Thanks Charles,
Right, i was still confusing, i'm in the fundamental problem case, no
where cititeria, and don't know what to do next.
Between i didn't succed to get p6spy logs, and discoverd following the
OjectCache instructions : caching works for me with PB and not with JDO!
Then i red somthing i should read before in FAQ section 3.3 "I recommend
to not use JDO now, but to use the existing ODMG api for the time being"

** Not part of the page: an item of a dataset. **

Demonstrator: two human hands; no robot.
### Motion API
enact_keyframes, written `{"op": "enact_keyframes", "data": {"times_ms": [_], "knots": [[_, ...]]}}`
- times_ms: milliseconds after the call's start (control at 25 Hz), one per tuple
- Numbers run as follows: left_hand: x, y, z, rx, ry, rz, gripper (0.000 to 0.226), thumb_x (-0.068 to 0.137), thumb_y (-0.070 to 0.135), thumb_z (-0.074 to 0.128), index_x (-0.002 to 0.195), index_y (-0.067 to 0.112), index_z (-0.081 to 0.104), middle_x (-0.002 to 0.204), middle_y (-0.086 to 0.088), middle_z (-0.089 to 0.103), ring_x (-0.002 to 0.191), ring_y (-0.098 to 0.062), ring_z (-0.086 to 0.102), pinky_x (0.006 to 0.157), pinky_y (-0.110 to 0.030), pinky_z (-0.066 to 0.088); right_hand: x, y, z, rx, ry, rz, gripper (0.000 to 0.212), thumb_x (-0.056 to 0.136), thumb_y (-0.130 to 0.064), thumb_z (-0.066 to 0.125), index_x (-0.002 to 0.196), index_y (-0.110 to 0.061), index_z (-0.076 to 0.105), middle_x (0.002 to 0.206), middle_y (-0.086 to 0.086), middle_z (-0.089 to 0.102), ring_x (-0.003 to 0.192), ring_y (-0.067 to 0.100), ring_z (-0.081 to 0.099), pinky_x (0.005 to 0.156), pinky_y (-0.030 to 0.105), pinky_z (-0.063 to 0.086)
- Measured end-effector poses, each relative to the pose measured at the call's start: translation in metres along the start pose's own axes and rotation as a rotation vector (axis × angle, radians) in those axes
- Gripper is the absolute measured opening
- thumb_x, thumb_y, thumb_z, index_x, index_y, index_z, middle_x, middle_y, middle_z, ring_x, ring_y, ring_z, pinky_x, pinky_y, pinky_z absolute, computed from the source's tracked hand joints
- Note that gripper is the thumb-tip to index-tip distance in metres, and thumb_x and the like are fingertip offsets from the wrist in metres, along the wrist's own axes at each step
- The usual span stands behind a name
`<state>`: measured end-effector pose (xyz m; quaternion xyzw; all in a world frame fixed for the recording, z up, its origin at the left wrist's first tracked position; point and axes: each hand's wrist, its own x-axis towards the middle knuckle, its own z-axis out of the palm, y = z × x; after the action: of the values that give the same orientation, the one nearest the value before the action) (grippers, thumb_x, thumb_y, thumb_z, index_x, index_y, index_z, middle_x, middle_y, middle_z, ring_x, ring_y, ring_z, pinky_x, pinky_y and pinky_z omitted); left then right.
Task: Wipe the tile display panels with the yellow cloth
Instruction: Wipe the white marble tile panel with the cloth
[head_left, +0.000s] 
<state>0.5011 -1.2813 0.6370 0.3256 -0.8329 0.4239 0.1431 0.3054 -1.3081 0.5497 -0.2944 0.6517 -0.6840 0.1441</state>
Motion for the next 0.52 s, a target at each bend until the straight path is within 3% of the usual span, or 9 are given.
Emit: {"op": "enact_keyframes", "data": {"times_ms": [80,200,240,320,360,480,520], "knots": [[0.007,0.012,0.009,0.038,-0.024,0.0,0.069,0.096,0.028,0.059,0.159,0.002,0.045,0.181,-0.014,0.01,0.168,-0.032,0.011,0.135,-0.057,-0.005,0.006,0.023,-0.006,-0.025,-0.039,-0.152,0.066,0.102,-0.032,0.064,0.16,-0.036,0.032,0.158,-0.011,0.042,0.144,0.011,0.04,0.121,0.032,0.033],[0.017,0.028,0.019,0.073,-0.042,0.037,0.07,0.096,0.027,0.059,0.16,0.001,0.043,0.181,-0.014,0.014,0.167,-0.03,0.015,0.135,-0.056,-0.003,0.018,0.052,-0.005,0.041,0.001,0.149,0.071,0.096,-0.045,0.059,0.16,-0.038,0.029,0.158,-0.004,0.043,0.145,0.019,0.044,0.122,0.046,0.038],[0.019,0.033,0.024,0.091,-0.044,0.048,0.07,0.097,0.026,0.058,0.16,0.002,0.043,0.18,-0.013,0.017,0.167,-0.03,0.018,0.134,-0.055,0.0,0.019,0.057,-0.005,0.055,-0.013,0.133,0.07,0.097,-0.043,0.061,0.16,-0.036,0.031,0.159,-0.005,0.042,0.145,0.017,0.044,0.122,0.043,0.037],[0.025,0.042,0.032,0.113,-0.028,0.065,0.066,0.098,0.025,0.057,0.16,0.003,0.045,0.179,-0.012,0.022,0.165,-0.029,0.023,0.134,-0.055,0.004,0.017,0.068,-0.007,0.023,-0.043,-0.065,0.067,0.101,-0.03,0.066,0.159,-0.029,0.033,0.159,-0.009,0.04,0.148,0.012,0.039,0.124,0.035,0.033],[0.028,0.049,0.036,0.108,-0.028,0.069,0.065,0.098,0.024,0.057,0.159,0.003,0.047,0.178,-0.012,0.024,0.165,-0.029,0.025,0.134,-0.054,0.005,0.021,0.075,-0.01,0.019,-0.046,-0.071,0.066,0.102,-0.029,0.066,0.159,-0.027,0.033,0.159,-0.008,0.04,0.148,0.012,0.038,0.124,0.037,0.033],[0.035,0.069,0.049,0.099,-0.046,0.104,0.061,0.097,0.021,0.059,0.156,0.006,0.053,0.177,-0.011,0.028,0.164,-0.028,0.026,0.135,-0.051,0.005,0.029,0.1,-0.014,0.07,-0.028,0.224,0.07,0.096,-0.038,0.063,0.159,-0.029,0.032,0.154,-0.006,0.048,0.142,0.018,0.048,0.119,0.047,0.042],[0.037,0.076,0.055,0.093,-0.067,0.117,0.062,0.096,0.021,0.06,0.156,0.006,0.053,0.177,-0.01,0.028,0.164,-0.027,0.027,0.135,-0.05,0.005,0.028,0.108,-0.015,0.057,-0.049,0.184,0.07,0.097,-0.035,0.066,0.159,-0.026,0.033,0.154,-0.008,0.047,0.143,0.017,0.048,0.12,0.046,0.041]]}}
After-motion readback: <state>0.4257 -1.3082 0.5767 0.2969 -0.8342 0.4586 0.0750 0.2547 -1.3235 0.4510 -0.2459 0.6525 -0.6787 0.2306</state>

and wonder if this would affect my problem too...
Any suggestion / what i should do next?
Regards,
Phil
Charles Anthony wrote:
Hi,
I'm sorry to keep harping on about it, but your problem really is not the
index or indexed fields - indexs really don't come into it, at least not
yet.
Your fundamental problem is that the JDO query is not generating a where
criteria in the SQL, whereas the OJB Query is. And that is a very
fundamental problem...
As I said before, I know nothing about JDO - but in our use of OJB, we are
combining both the ODMG api and OJB PB Queries, and everything works fine.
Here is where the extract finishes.